心の傷を癒すということ―神戸……365日
阪神大震災を経験した友だちから紹介されて、読んだ本。神戸大学に勤務していた著者が、震災の現地で、医療の現場から書き残したリポートである。いったい、大震災は、どのような心の傷をもたらしたのか、精神科医はどのような行動をとったのか、そして人々はそこからどのように立ち直っていったのかを記している。とても、おもしろかった。
先日、精神科医が災害について書いた本で『災害救援』という本を紹介した。著者は現状に批判的なスタンスの野田正彰さんだ。こんど読んだ本の著者は安さん。著作の大部分は、「産経新聞」に連載されたものだというから。政治的なスタンスも、そして、精神科医としてのありようも大分違ったのだろうと思う(過去形にしたのは。安先生は。すでに他界されている)。だけで、ほとんど、体験を通じて、災害のなかでの心の問題をどうとらえるかの結論は同じのようにも思えた。問題は。もっとも心に痛手を負った、親しい人を亡くしたり、家や生活そのものを失った人の哀しみにどう社会がよりそうかということと。
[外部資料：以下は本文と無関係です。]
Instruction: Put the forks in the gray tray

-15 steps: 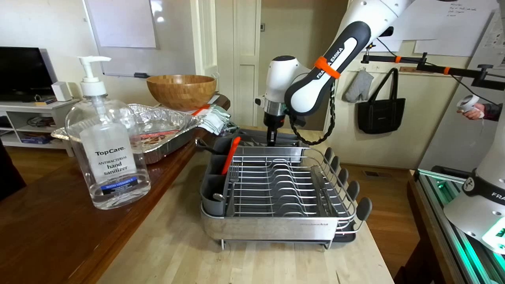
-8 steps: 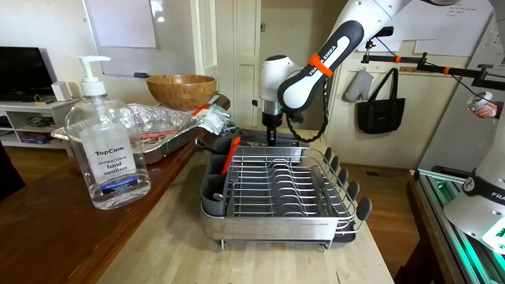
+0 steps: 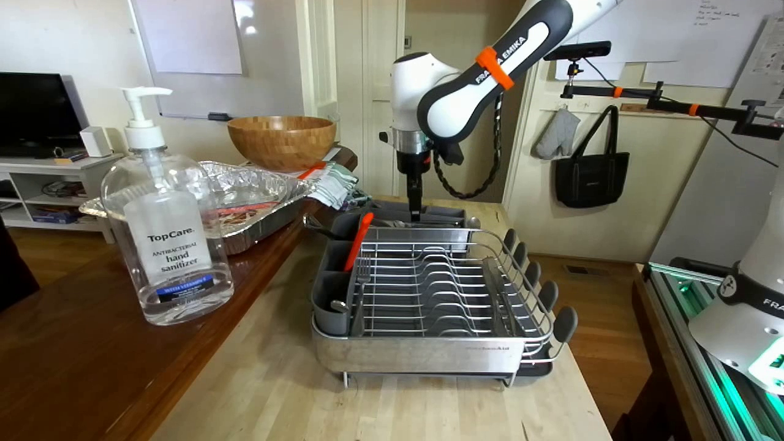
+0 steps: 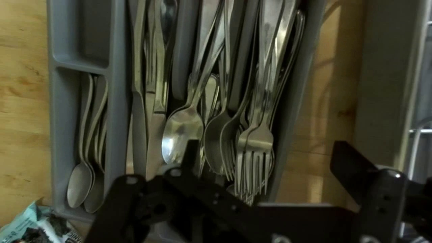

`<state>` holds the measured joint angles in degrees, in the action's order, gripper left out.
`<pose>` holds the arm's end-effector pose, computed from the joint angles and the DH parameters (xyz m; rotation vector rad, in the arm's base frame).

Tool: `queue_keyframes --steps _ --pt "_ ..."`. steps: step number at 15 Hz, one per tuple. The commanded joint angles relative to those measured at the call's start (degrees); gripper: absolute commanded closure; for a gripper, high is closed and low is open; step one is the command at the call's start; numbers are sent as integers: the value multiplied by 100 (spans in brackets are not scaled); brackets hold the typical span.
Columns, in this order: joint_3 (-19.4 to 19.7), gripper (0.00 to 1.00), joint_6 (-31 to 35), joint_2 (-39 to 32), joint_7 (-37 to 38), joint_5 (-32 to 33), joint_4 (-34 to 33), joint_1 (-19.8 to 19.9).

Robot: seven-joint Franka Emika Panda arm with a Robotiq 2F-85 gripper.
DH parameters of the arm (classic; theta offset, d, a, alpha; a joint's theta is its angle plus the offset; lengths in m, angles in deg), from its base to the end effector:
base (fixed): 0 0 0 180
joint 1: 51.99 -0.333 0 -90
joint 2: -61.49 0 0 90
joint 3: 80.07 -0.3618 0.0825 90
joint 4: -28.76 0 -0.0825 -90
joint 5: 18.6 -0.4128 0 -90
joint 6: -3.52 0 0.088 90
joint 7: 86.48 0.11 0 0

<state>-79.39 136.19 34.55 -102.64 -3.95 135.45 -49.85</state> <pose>0.6787 -0.0382 0.2821 2.8928 0.6007 -0.0716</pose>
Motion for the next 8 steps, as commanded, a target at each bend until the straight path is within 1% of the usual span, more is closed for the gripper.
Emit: queue_keyframes --steps 1,2,4,5,8 --pt "108 0 -584 512 665 337 127 -393" --pt "98 0 -721 618 845 414 131 -474" --pt "40 0 -562 768 1036 811 198 -685" --pt "-31 0 -446 741 941 1028 174 -784" --pt "-291 0 -91 700 594 1313 151 -982"
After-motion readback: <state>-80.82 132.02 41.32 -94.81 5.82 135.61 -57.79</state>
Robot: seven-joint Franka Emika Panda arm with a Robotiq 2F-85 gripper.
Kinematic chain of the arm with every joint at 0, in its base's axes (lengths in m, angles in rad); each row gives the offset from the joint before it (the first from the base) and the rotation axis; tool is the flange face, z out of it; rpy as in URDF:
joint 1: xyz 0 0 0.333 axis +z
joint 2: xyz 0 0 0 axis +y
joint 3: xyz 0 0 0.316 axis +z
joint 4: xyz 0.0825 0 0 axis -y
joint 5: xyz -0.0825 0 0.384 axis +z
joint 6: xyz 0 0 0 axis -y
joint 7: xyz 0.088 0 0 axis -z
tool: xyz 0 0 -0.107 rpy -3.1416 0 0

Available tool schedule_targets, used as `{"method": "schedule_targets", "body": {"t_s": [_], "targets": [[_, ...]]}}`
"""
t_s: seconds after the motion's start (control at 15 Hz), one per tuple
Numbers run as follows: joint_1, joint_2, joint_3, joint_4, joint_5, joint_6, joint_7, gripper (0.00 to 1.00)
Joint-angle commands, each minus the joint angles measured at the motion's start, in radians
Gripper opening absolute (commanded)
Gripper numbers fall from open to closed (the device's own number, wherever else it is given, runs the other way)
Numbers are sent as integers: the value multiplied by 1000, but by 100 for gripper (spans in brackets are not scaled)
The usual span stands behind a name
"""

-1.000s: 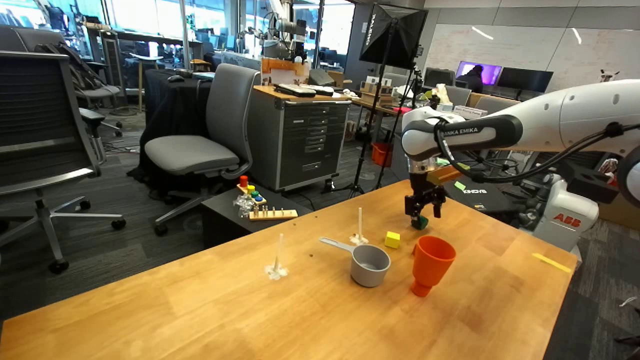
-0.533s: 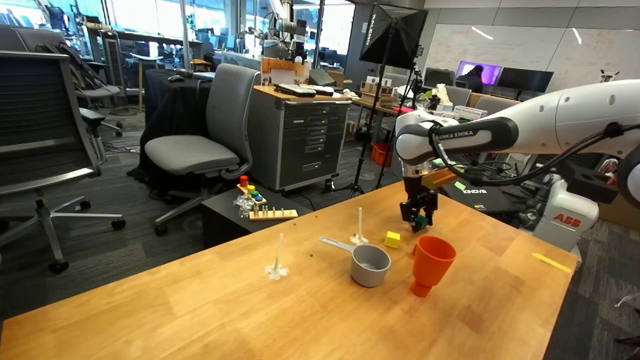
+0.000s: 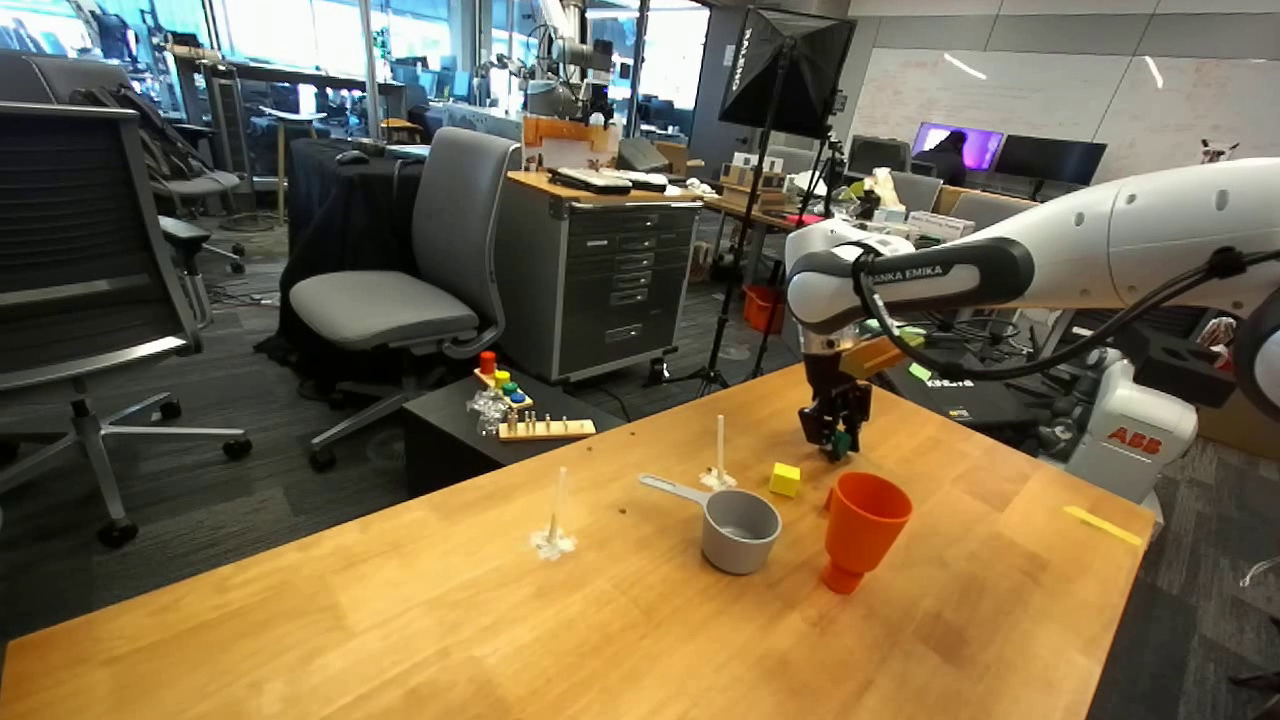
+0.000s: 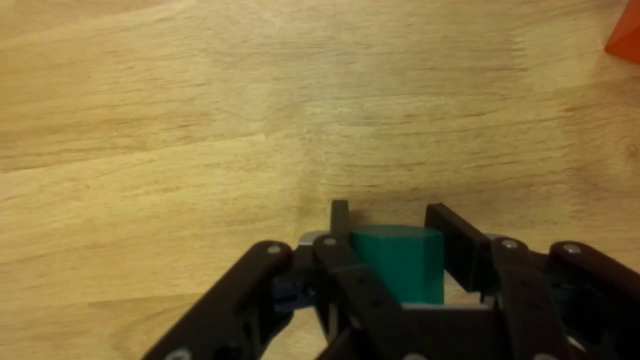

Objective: Place the three blocks in the gray measuring cup

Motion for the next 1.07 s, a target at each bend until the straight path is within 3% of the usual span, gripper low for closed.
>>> {"method": "schedule_targets", "body": {"t_s": [0.0,0.2,0.27,0.67,1.0], "targets": [[15,0,-20,40,-20,-18,13,19],[27,-2,-28,109,-22,-56,32,19],[38,-49,-32,48,-25,-26,48,19],[95,-110,-30,57,-24,-41,114,19],[180,-121,-29,48,-30,-68,168,19]]}}
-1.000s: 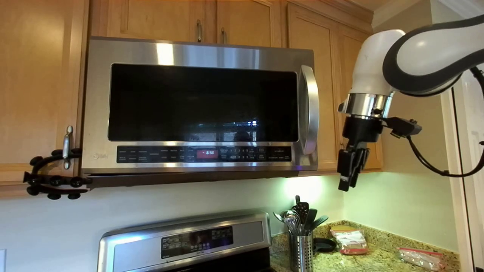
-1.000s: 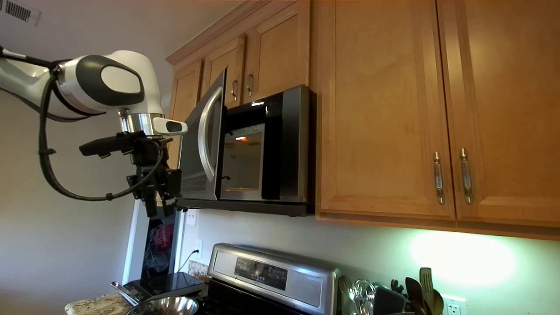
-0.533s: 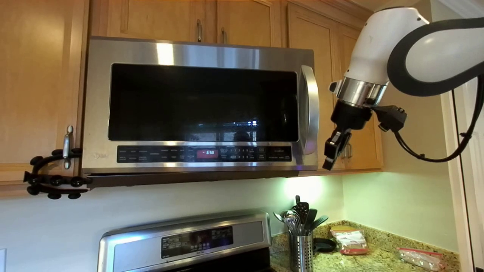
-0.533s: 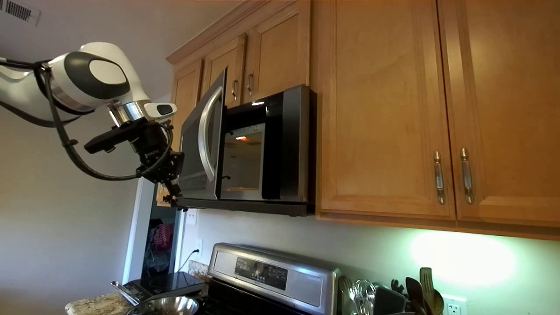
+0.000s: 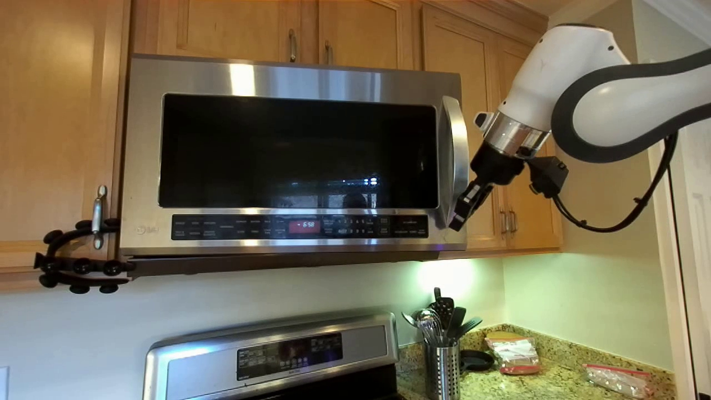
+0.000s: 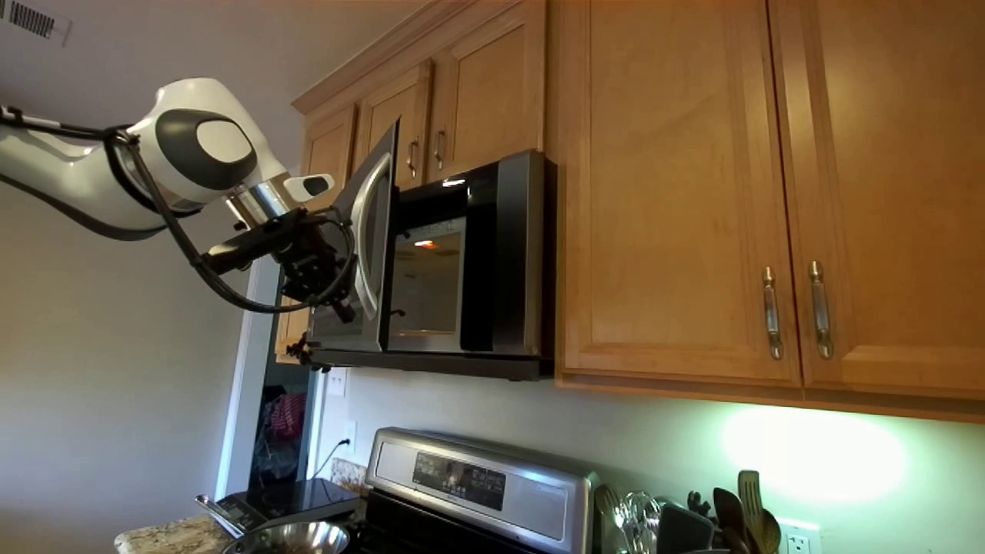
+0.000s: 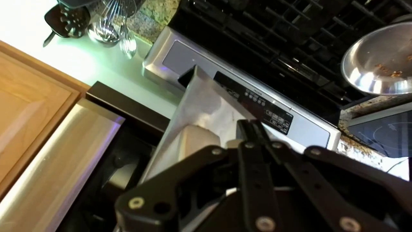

野田さんの著書にある救援文化ということを考えさせられた。たとえば、海外から日本によせられるメッセージの多くは、「われわれはあなたたちとともにある」というものだ。だけど、日本で語られるのも「がんばろう日本」だ。その善意は否定はしないが、被災者が哀しみや苦しみに耐え、十分にがんばっている。むしろ被災者に必要なのは、もっと哀しみや苦しみを表出することなのかもしれない。そう考えるとここには日本の救援文化の貧困があらわれているのかもしれないと、ちょっと考え込んだ。